[Python-bugs-list] [ python-Bugs-433882 ] UTF-8: unpaired surrogates mishandled
noreply@sourceforge.net
noreply@sourceforge.net
Wed, 06 Feb 2002 10:11:05 -0800
Bugs item #433882, was opened at 2001-06-17 04:27
You can respond by visiting:
http://sourceforge.net/tracker/?func=detail&atid=105470&aid=433882&group_id=5470
Category: Unicode
Group: None
Status: Open
Resolution: None
>Priority: 3
Submitted By: Nobody/Anonymous (nobody)
Assigned to: M.-A. Lemburg (lemburg)
Summary: UTF-8: unpaired surrogates mishandled
Initial Comment:
Two bugs:
1. UTF-8 encoding of unpaired high surrogate produces
an invalid UTF-8 byte sequence.
2. UTF-8 decoding of any unpaired surrogate produces
an exception ("illegal encoding") instead of the
corresponding 16-bit scalar value.
See attached file utf8bugs.py for example plus detailed
remarks.
----------------------------------------------------------------------
>Comment By: M.-A. Lemburg (lemburg)
Date: 2002-02-06 10:11
Message:
Logged In: YES
user_id=38388
I've checked in a patch which fixes bug 1 in the report.
I am unsure about "bug 2": I think that raising an exception is better than silently accepting bogus input data.
----------------------------------------------------------------------
Comment By: M.-A. Lemburg (lemburg)
Date: 2001-08-16 03:50
Message:
Logged In: YES
user_id=38388
I'll look into this after I'm back from vacation on the 10.09.
----------------------------------------------------------------------
Comment By: Martin v.

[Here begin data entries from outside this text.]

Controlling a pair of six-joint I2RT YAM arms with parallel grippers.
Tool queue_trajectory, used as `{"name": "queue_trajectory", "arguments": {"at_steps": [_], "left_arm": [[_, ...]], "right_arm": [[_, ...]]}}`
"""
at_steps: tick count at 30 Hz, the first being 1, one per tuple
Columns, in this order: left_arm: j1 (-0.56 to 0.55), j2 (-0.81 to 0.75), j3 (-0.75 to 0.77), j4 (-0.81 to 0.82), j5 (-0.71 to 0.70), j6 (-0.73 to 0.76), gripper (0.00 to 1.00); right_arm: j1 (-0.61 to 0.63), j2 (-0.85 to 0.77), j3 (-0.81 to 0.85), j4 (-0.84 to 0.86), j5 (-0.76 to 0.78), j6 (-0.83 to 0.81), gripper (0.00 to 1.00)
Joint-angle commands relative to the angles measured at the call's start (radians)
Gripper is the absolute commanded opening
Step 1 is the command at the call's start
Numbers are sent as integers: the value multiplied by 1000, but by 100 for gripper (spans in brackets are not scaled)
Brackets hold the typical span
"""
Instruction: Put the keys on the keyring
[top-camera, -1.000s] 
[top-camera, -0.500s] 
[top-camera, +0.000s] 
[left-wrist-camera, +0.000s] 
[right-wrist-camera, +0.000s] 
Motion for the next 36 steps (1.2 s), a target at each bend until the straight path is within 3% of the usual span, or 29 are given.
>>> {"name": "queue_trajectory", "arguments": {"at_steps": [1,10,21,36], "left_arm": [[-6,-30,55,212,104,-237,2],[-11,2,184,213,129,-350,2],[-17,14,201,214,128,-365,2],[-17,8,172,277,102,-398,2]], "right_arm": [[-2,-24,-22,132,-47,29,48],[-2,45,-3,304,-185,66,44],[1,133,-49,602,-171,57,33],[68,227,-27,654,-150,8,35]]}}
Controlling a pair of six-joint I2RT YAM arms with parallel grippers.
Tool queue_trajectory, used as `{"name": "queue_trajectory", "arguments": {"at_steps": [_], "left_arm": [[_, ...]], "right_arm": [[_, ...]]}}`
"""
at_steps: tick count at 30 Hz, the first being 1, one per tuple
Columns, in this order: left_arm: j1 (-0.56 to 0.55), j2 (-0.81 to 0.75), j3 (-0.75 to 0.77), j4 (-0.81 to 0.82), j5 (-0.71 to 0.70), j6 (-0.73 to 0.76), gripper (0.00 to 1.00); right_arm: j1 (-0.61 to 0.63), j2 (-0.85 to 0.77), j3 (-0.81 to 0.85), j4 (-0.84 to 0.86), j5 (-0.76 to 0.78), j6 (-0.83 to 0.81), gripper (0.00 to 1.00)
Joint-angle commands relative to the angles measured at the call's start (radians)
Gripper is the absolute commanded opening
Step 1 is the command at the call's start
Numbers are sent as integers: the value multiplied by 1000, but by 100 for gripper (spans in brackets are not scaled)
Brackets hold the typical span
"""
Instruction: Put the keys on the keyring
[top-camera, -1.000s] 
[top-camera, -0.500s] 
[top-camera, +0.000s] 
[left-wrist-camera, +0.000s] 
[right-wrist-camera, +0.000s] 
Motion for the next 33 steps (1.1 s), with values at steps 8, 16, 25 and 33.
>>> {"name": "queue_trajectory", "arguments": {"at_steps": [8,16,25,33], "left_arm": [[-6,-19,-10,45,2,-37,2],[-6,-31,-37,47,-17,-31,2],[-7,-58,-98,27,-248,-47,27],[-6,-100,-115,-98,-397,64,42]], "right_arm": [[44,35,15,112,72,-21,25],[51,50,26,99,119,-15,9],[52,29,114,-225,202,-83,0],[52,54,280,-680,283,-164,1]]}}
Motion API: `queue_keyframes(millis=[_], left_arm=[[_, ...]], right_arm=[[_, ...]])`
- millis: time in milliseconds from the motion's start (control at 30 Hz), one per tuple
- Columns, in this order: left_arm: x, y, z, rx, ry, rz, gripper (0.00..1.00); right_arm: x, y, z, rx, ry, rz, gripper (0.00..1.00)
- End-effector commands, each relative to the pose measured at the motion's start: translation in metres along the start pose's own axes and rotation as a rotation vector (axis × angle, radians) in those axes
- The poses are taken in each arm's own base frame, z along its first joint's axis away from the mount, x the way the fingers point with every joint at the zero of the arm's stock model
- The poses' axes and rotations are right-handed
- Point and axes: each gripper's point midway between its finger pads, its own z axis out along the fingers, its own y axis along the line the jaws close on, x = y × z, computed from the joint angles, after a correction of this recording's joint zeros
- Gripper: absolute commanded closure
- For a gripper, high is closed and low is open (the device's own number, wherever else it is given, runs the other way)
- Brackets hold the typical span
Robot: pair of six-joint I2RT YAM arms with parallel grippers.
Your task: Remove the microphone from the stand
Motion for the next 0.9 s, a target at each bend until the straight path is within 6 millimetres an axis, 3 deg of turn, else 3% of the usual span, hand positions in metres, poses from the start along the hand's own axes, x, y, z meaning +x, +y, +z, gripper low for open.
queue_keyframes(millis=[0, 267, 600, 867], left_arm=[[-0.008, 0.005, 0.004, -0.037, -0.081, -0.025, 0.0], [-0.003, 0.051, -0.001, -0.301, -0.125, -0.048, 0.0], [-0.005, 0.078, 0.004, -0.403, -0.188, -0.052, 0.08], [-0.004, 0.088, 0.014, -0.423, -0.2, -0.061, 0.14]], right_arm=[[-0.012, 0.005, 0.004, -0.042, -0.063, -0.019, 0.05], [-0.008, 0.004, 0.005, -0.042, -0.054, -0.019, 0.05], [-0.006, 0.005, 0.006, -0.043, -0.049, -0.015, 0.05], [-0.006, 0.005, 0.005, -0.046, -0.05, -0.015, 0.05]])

Löwis (loewis)
Date: 2001-06-17 19:03
Message:
Logged In: YES
user_id=21627
I think the codec should reject unpaired surrogates both
when encoding and when decoding. I don't have a copy of
ISO 10646, but Unicode 3.1 points out
# ISO/IEC 10646 does not allow mapping of unpaired
surrogates, nor U+FFFE and U+FFFF (but it does allow other
noncharacters).
So apparently, encoding unpaired surrogates as UTF-8 is
not allowed according to ISO 10646. I think Python should
follow this rule, instead of the Unicode one.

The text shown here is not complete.